§ **Task details**
Find the lines below that contain "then" and tally them. Return only the total.

(Dataset records)
- - - - - - -

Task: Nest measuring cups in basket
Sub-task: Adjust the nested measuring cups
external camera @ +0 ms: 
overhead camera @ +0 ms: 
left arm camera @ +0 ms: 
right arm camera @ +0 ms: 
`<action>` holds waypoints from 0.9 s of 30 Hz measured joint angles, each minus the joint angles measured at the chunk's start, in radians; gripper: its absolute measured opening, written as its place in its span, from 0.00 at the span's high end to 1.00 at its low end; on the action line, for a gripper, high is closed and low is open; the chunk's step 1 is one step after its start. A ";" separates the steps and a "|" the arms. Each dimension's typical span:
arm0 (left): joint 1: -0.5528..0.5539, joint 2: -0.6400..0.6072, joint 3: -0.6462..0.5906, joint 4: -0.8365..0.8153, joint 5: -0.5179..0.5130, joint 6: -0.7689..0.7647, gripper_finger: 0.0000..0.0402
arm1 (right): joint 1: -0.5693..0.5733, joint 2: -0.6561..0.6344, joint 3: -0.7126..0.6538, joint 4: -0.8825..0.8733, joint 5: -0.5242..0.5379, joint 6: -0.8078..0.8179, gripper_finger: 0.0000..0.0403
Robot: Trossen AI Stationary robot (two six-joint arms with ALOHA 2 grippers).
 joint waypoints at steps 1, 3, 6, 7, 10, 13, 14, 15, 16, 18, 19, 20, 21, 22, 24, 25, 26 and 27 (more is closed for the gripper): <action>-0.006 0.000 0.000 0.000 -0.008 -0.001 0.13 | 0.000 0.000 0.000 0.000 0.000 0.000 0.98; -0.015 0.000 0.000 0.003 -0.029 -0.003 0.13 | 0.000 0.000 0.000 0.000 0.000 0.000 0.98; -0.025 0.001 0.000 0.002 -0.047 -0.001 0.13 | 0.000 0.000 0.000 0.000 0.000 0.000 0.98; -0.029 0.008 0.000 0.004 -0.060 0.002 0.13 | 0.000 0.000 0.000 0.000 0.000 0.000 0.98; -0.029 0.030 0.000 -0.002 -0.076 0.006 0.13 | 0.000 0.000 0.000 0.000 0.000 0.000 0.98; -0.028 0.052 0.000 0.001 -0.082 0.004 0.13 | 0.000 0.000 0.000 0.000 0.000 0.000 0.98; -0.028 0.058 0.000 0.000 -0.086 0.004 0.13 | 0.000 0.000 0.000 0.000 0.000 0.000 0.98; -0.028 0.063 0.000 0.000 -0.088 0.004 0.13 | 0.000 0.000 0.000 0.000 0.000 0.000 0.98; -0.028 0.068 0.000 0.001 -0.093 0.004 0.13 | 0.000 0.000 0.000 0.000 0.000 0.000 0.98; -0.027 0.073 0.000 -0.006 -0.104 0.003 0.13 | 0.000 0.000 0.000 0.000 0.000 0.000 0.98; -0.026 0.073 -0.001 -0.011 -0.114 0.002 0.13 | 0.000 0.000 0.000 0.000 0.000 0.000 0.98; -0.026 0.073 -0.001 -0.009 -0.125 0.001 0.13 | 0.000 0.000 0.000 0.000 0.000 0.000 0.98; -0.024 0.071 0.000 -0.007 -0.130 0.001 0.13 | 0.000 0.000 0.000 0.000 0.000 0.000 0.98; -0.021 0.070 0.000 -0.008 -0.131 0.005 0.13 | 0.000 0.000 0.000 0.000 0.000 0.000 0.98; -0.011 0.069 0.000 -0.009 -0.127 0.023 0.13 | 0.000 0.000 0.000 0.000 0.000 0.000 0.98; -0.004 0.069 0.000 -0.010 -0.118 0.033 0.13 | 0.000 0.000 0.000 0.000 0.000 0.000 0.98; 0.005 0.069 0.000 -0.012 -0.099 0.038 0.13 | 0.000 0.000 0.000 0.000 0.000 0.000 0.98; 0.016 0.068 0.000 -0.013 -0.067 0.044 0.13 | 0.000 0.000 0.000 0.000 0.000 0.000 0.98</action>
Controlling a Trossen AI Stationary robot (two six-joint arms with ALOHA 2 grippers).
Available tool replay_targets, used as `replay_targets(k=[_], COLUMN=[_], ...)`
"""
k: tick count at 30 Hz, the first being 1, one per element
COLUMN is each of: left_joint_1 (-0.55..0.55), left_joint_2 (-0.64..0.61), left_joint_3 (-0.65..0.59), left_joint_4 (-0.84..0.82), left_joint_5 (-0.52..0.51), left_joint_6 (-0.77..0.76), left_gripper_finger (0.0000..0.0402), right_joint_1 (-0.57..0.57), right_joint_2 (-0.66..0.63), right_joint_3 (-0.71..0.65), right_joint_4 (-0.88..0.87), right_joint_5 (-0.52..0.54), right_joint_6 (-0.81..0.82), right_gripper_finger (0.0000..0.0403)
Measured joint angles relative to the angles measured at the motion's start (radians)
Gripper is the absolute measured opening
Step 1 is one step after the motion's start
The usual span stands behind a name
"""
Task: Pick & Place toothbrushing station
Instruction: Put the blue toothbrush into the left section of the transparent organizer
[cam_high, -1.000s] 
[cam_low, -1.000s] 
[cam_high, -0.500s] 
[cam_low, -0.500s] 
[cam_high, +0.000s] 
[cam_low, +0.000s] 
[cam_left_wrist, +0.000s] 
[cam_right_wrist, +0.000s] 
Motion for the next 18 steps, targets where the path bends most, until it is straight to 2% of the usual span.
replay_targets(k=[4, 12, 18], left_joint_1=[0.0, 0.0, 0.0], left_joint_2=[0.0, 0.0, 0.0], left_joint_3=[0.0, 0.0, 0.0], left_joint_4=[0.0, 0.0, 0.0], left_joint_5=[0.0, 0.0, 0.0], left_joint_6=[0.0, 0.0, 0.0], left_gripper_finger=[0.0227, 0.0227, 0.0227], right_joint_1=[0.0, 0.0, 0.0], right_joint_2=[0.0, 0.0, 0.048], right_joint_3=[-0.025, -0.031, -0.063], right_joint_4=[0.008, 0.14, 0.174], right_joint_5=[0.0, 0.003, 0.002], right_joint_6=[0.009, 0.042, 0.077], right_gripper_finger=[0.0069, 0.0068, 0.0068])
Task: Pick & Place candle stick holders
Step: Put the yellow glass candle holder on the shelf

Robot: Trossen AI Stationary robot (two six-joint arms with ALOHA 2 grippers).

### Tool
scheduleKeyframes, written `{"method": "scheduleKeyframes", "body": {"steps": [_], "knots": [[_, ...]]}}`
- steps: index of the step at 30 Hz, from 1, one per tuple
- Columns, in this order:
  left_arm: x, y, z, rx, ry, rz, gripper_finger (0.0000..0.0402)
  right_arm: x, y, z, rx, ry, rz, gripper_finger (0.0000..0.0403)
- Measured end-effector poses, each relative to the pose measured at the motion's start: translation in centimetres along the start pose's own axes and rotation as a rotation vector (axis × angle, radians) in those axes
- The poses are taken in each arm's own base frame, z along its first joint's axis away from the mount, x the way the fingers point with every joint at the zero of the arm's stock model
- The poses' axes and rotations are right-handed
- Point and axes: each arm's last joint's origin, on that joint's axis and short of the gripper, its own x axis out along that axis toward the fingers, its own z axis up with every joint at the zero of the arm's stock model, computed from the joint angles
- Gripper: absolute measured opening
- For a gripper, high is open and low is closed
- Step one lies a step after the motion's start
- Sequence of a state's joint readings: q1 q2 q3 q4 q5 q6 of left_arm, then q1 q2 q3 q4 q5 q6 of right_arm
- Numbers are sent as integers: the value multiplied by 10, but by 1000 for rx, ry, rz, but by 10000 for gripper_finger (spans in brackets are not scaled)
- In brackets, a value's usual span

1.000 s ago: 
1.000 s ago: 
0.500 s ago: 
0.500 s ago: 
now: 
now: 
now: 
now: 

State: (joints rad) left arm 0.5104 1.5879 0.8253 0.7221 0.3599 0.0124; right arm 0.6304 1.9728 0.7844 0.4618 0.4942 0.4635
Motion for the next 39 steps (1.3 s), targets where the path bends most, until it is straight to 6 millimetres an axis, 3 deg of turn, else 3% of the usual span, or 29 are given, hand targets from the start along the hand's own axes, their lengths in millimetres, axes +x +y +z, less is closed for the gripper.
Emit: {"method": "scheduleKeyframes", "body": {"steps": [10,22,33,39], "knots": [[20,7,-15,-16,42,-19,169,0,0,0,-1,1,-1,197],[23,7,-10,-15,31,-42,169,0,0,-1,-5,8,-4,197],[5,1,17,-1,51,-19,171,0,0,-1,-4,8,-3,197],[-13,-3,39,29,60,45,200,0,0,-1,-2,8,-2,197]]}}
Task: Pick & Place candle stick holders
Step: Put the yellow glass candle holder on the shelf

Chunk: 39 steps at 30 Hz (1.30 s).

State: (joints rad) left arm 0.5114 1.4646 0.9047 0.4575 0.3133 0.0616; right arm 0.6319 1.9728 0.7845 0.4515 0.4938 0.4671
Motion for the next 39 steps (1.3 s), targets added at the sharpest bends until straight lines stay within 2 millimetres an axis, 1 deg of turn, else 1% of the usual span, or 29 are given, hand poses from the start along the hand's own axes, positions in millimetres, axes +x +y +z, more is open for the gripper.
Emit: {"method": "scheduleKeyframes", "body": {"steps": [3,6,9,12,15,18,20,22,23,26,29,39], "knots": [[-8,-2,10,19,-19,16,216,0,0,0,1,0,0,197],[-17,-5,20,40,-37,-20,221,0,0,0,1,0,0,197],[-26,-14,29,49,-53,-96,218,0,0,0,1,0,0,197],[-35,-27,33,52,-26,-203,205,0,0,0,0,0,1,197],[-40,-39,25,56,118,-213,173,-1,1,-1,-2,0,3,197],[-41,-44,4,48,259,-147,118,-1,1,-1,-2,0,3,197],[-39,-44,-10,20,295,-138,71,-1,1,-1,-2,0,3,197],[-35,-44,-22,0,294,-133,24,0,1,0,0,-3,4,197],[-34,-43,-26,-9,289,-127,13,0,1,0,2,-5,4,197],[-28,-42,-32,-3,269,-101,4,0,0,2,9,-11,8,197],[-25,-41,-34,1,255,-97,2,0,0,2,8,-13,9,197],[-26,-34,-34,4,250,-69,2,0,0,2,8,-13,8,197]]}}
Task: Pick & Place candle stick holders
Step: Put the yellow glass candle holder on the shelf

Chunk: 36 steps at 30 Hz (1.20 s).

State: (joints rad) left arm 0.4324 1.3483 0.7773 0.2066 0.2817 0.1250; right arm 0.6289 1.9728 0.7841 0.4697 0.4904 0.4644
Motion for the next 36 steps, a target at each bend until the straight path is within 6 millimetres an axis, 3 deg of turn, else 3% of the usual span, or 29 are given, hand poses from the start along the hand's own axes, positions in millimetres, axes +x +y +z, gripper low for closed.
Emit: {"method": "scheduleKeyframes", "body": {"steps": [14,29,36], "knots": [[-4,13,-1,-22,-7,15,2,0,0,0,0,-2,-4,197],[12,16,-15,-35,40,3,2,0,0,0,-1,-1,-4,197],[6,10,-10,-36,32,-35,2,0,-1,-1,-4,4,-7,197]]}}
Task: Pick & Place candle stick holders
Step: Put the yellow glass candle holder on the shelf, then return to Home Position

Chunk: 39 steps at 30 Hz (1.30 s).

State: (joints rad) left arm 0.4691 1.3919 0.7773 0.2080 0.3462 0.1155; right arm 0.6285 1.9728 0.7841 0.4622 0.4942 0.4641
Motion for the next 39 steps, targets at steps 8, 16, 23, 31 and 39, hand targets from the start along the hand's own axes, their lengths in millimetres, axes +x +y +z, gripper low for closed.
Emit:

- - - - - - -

§ **Reply**
2